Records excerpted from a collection
:::::

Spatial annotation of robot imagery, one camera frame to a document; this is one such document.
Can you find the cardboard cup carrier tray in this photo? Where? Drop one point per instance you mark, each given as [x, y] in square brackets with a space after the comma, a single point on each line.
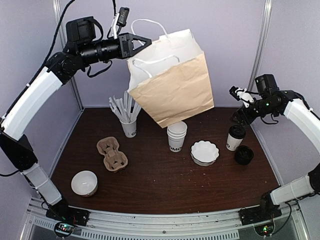
[114, 160]

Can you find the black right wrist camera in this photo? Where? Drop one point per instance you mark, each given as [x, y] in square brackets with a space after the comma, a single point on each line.
[266, 84]

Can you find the white paper coffee cup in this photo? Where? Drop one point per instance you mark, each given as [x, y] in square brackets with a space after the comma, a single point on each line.
[233, 141]

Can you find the aluminium frame post left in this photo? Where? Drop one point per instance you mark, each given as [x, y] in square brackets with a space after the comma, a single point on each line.
[59, 15]

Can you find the stack of black cup lids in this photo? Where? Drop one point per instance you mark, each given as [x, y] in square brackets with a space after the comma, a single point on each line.
[243, 155]

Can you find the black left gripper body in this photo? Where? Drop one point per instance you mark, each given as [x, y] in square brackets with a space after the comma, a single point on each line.
[91, 52]

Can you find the white round bowl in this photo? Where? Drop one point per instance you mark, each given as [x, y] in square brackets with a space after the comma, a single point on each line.
[84, 183]

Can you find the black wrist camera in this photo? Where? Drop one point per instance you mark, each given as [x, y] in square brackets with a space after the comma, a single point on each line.
[82, 30]
[266, 84]

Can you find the aluminium frame post right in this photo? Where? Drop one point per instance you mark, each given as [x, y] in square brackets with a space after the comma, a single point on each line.
[263, 35]

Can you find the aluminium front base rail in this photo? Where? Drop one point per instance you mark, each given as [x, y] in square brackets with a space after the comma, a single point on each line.
[219, 225]

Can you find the white scalloped dish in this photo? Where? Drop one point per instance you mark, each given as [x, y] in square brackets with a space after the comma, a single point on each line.
[204, 153]

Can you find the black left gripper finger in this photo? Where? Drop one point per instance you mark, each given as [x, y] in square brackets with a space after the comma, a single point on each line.
[142, 40]
[136, 50]

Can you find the stack of white paper cups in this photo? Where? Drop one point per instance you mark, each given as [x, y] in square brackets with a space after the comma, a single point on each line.
[176, 135]

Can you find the brown paper takeout bag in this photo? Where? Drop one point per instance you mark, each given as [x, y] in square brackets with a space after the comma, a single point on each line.
[170, 79]

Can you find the aluminium frame post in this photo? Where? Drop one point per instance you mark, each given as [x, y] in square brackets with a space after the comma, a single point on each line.
[263, 35]
[59, 15]

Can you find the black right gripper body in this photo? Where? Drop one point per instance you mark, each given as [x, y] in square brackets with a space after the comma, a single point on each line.
[264, 109]

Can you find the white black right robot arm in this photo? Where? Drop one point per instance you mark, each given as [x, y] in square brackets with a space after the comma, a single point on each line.
[290, 135]

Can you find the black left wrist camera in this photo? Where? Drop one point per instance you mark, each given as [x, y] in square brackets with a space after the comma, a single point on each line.
[82, 30]

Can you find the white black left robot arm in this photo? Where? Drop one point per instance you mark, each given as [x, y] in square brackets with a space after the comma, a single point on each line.
[55, 73]

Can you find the black plastic cup lid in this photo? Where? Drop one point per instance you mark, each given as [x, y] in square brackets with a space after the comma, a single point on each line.
[237, 131]

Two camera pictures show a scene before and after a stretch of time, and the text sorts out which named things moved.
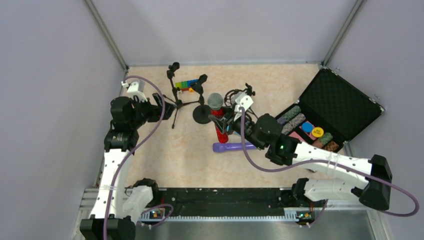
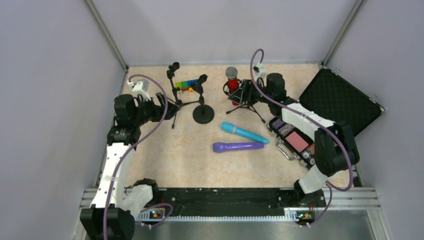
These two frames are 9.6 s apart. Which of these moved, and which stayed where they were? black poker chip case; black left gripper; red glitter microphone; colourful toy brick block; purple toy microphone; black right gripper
Moved: red glitter microphone; black right gripper
Stayed: black left gripper; black poker chip case; purple toy microphone; colourful toy brick block
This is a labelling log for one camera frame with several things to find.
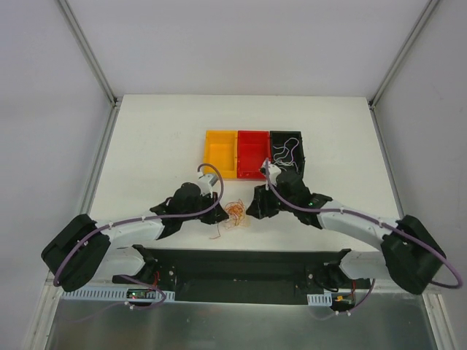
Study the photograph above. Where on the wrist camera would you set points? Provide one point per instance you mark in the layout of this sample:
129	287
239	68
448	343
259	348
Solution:
206	182
270	171

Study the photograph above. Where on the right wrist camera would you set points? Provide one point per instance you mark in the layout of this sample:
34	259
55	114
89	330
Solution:
270	171

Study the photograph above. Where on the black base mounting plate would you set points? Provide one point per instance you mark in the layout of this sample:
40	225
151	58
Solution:
226	276

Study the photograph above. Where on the right aluminium frame post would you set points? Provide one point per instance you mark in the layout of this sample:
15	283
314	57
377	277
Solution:
419	26

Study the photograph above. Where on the yellow plastic bin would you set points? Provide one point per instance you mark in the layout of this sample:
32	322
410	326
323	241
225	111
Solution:
220	150

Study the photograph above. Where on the left aluminium frame post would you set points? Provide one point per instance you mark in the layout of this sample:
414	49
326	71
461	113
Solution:
86	50

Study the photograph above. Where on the white cable duct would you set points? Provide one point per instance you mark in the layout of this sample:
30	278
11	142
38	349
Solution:
114	294
320	300

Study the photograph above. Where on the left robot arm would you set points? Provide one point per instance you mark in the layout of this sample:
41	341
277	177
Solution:
86	250

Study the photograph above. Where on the left aluminium table rail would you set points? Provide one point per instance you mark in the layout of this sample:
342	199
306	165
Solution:
39	330

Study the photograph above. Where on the red plastic bin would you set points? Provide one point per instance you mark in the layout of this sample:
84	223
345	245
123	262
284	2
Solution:
253	147

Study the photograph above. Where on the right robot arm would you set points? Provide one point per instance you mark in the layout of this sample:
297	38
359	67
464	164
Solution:
405	244

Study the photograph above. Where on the aluminium frame post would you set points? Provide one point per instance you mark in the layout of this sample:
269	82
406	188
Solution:
419	26
86	50

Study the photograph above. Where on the left white cable duct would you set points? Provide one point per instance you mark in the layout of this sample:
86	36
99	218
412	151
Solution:
114	294

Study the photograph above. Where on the right white cable duct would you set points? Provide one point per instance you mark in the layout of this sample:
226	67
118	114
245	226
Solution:
320	300

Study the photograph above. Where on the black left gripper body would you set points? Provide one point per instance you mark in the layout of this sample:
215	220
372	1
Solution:
211	210

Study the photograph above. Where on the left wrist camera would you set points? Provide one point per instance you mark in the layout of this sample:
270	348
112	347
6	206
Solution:
206	182

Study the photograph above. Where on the black plastic bin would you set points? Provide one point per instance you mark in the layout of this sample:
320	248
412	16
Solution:
287	150

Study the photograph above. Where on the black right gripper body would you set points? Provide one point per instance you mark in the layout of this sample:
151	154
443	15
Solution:
265	203

:::::

WHAT THE TASK ASKS: Would you copy, unchanged, the stretch of the records above that begins at the line containing "Can you find the black left wrist" and ends at the line containing "Two camera pictures", and only that?

REPLY TO THE EXERCISE:
Can you find the black left wrist camera in this photo? Where? Drop one point per instance you mark, each given as [x, y] in square brackets with a space after the comma, a single point on each line.
[82, 30]

Can you find the white black left robot arm in this photo? Where? Drop one point per instance you mark, each given as [x, y] in square brackets with a space after the comma, a single point on each line.
[55, 73]

Can you find the black plastic cup lid in this photo? Where? Drop one point per instance you mark, each given as [x, y] in square brackets with a space after the comma, a single point on each line.
[237, 131]

Two camera pictures show a scene before and after a stretch of time, and the text sorts out which named things moved.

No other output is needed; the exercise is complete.